TASK PROMPT: Copy the result of filtering the entries below for lines that include the string "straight".

:: EXTRACTED DATA

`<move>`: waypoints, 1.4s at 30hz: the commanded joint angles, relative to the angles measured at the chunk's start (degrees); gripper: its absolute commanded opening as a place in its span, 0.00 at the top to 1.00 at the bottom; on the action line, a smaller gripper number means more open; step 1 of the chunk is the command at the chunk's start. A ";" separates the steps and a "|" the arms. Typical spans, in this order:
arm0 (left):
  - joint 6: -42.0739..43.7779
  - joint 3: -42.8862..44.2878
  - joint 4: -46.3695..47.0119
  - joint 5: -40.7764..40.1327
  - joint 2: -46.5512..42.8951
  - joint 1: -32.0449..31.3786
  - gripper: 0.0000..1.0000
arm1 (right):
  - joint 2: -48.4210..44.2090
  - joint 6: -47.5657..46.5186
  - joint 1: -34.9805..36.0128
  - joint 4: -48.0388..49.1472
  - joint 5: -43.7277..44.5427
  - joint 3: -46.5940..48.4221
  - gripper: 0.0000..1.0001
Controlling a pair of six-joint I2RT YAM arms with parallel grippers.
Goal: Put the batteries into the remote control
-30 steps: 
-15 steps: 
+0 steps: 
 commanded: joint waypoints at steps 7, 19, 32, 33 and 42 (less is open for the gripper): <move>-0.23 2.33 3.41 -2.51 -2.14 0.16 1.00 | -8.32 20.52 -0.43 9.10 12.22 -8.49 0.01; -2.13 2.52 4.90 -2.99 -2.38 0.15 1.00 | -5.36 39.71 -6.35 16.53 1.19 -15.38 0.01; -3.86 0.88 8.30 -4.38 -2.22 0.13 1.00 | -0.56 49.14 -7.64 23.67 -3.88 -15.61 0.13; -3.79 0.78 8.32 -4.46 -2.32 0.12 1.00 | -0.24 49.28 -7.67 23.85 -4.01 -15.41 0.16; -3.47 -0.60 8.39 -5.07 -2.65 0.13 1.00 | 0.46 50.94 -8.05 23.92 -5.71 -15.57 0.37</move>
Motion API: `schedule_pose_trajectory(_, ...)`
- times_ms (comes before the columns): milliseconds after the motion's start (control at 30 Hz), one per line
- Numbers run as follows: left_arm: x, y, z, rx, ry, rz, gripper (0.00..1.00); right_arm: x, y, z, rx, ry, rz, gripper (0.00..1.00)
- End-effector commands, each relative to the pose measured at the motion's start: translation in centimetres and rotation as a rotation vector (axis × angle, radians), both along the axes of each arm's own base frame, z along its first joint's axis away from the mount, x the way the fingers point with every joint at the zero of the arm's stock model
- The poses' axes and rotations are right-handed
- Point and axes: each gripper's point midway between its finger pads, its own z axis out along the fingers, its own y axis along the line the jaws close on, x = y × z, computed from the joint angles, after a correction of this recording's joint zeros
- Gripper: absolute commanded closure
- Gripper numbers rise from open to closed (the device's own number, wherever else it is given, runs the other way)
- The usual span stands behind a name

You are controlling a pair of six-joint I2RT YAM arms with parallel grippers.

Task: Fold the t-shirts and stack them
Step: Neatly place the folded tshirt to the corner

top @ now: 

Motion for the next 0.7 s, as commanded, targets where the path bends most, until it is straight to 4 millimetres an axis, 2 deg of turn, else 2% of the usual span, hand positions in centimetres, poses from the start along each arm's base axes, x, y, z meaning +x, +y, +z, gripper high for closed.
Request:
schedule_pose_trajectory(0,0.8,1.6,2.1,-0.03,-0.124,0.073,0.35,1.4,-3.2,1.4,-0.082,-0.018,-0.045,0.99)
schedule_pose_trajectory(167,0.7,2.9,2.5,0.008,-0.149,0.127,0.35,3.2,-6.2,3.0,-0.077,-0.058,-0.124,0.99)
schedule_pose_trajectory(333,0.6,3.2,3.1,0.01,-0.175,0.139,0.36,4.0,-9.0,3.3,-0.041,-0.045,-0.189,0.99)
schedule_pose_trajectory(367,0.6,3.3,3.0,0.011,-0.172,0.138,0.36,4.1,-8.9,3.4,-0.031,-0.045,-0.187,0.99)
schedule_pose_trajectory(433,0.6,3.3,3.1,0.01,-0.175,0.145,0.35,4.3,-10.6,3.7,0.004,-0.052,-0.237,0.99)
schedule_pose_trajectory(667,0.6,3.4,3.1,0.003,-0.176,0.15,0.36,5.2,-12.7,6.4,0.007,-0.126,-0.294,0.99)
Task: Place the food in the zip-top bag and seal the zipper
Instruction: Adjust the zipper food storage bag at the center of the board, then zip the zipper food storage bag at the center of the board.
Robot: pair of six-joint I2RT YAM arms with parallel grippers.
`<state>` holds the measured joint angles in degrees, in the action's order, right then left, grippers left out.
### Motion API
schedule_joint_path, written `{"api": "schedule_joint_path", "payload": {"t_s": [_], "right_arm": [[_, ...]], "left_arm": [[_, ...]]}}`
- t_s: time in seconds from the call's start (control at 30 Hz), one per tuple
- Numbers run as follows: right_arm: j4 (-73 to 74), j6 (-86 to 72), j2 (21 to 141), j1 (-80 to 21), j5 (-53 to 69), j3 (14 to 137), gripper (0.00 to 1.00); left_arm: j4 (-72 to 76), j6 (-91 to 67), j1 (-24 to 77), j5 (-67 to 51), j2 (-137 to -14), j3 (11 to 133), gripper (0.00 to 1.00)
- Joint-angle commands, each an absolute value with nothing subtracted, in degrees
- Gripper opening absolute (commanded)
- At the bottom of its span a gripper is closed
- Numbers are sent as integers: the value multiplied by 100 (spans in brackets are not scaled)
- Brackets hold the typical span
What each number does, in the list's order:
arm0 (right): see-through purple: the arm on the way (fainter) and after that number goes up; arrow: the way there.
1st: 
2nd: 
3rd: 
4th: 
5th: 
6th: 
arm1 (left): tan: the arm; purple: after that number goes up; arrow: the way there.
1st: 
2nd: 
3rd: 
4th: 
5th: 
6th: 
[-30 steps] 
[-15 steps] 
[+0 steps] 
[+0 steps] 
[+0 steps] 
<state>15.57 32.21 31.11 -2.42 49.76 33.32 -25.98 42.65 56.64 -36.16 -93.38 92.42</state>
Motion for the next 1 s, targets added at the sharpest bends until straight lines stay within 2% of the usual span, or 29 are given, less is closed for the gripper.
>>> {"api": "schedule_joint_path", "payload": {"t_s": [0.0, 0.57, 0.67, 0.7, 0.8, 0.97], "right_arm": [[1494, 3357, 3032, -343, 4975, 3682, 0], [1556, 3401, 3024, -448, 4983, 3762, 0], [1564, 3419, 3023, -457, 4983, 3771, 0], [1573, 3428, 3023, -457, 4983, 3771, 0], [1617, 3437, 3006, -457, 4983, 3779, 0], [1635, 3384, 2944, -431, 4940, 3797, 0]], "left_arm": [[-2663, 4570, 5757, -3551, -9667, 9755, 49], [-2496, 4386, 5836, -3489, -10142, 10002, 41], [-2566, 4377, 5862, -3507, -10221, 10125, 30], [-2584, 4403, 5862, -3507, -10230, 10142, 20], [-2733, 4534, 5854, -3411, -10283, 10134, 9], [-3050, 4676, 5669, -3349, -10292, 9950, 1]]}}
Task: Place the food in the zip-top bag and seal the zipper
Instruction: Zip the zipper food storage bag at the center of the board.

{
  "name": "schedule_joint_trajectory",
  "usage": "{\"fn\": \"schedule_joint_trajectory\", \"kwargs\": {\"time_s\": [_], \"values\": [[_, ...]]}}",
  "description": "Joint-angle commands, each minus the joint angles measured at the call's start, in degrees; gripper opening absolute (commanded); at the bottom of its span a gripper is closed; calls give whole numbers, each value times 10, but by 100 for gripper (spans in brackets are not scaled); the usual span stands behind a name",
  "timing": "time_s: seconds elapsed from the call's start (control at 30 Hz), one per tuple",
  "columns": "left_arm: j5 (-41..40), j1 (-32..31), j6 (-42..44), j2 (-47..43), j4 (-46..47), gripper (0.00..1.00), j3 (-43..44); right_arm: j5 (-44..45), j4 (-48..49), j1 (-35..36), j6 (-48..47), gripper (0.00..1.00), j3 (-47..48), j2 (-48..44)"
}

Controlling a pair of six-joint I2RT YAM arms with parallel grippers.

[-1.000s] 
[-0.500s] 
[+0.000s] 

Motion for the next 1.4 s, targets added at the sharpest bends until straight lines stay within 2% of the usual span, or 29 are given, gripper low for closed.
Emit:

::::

THE COMPLETED TASK:
Motion for the next 0.7 s, as commanded, targets where the path bends most, until it is straight to 4 millimetres an axis, 2 deg of turn, else 2% of the usual span, hand positions in centimetres, poses from the start along each arm's base axes, x, y, z meaning +x, +y, +z, gripper high for closed.
Motion for the next 1 s, targets added at the sharpest bends until straight lines stay within 2% of the usual span, or 29 are given, less is closed for the gripper.
Motion for the next 1.4 s, targets added at the sharpest bends until straight lines stay within 2% of the usual span, or 29 are given, gripper low for closed.

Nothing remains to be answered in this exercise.